La Corde par Kroakkroqgar
‘Rope’ repose sur un concept machiavélique : s’élever en commettant le crime parfait. L’œuvre s’ouvre donc alors que Philip et Brandon viennent d’assassiner une de leur connaissance, sans autre motif que l’application de cette théorie. Mais Brandon, le plus ambitieux des deux criminels ne peut se contenter de son crime. A quoi bon vouloir s’élever si personne ne peut attester de sa prouesse ? Dans une mise en scène macabre destinée à son égo et à son professeur Rupert, la seule personne qui ait jamais eu son respect, le jeune étudiant transforme son acte en œuvre d’art.

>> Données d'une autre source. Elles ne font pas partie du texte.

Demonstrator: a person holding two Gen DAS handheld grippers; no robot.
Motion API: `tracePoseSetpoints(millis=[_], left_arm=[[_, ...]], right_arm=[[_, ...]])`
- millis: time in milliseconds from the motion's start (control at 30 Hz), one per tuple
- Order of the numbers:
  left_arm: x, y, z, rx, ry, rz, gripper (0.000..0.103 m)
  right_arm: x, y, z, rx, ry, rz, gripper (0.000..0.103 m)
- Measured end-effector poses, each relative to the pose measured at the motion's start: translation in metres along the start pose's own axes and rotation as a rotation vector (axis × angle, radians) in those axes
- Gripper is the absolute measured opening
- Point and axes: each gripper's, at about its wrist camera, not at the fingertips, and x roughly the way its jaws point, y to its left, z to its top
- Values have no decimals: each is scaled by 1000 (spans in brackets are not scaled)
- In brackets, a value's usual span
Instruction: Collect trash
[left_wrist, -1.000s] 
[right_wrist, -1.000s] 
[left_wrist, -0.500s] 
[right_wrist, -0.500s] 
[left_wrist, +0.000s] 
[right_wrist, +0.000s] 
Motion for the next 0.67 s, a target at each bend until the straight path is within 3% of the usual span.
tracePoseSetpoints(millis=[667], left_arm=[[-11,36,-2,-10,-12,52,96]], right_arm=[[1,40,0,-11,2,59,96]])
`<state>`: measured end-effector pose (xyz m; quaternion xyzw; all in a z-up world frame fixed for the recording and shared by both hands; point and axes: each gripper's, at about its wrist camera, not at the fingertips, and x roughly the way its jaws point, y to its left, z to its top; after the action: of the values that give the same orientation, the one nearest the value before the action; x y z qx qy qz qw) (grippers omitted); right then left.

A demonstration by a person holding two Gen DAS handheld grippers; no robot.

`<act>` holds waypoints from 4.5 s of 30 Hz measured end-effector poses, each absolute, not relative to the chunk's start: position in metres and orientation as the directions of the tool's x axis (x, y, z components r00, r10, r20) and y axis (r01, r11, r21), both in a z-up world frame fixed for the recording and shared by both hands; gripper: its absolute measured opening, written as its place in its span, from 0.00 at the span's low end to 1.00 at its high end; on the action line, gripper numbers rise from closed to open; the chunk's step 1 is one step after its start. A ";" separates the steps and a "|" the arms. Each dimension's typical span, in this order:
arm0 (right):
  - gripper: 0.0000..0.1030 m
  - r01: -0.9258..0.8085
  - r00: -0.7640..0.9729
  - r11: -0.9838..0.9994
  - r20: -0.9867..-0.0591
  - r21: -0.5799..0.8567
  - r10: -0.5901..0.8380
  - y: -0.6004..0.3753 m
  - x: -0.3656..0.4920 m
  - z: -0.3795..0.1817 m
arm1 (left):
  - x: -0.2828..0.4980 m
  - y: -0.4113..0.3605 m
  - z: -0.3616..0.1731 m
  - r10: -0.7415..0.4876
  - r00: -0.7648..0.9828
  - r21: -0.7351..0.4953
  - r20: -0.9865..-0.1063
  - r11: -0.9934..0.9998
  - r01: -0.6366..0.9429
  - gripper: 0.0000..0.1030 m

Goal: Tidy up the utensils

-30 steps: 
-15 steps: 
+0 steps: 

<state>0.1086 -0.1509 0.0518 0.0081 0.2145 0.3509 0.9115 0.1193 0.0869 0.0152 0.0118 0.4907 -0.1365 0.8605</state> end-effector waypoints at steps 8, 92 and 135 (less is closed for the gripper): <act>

Œuvre d’art, qu’Alfred Hitchcock transcendera en thriller. Le « maître du suspense » trouve dans ce scénario le terreau idéal à l’expression de son art. Non seulement les personnages de Brandon et Philip décident eux-mêmes de s’exposer au risque et aux sueurs froides, mais le récit se déroule intégralement à l’intérieur de l’appartement de Brandon. Le huit-clos regorge donc de multiples opportunités pour jouer avec les nerfs de ses personnages et des spectateurs. La première apparition de la corde, le fait que Mrs Wilson voit l’arme du crime, le débarrassage du buffet, chaque montée d’adrénaline est orchestrée par un réalisateur qui nous manipule comme de véritables pantins.
Mais la véritable force de ‘Rope’, c’est l’ironie sordide que l’œuvre met en place. Les dialogues en premier lieu, sont terriblement audacieux. Les références à la victime, à l’étranglement ou à la mort sont délicieux, surtout lorsque c’est un tiers qui évoque le sujet. Mais c’est la folie de Brandon qui est la plus formidable. Son humour irrévérencieux est en même temps irrésistible, et sa maîtrise alors que l’homme fait preuve d’une cruauté sans pareille le rapproche d’icône comme Hannibal Lecter. Le point culminant de son génie réside dans la manière de confier au père de la victime l’arme du crime.
Devant le charisme et l’effronterie de Brandon, le spectateur se range très vite du côté de l’étudiant, en espérant qu’il ne soit pas confondu. Les remords de Philip se transforment en obstacles, et l’humanité du personnage le rend insipide à nos yeux. Pire, on en vient à oublier de s’offusquer de la cruauté de Brandon. L’intrigue se termine donc en nous ramenant à la réalité, mais on aurait peut-être préféré que l’amoralité l’emporte cette fois-ci. D’ailleurs, le discours de Rupert ne prend pas complètement, d’autant qu’on a du mal à comprendre quel sens il aurait fallu donner à ses convictions sur le meurtre.
Par ailleurs, Alfred Hitchcock livre un objet cinématographique incroyable. En effet, le réalisateur transforme quasiment le huit-clos en plan-séquence unique. En travaillant ses transitions, il parvient à enchaîner dix plans séquences parfaitement maîtrisés de manière très fluide. Les mouvements de caméras, les cadrages, la lumière sont de fait de véritables prouesses, mais les performances des acteurs sont également saisissantes. En particulier, John Dall, Farley Granger et James Stewart sont renversants. En guise de bande-originale, les morceaux de piano joués par Philip accompagnent le récit avec justesse, en renforçant le réalisme des événements et le trouble qui anime le personnage.
Le crime n’était peut-être pas parfait, mais le thriller l’est.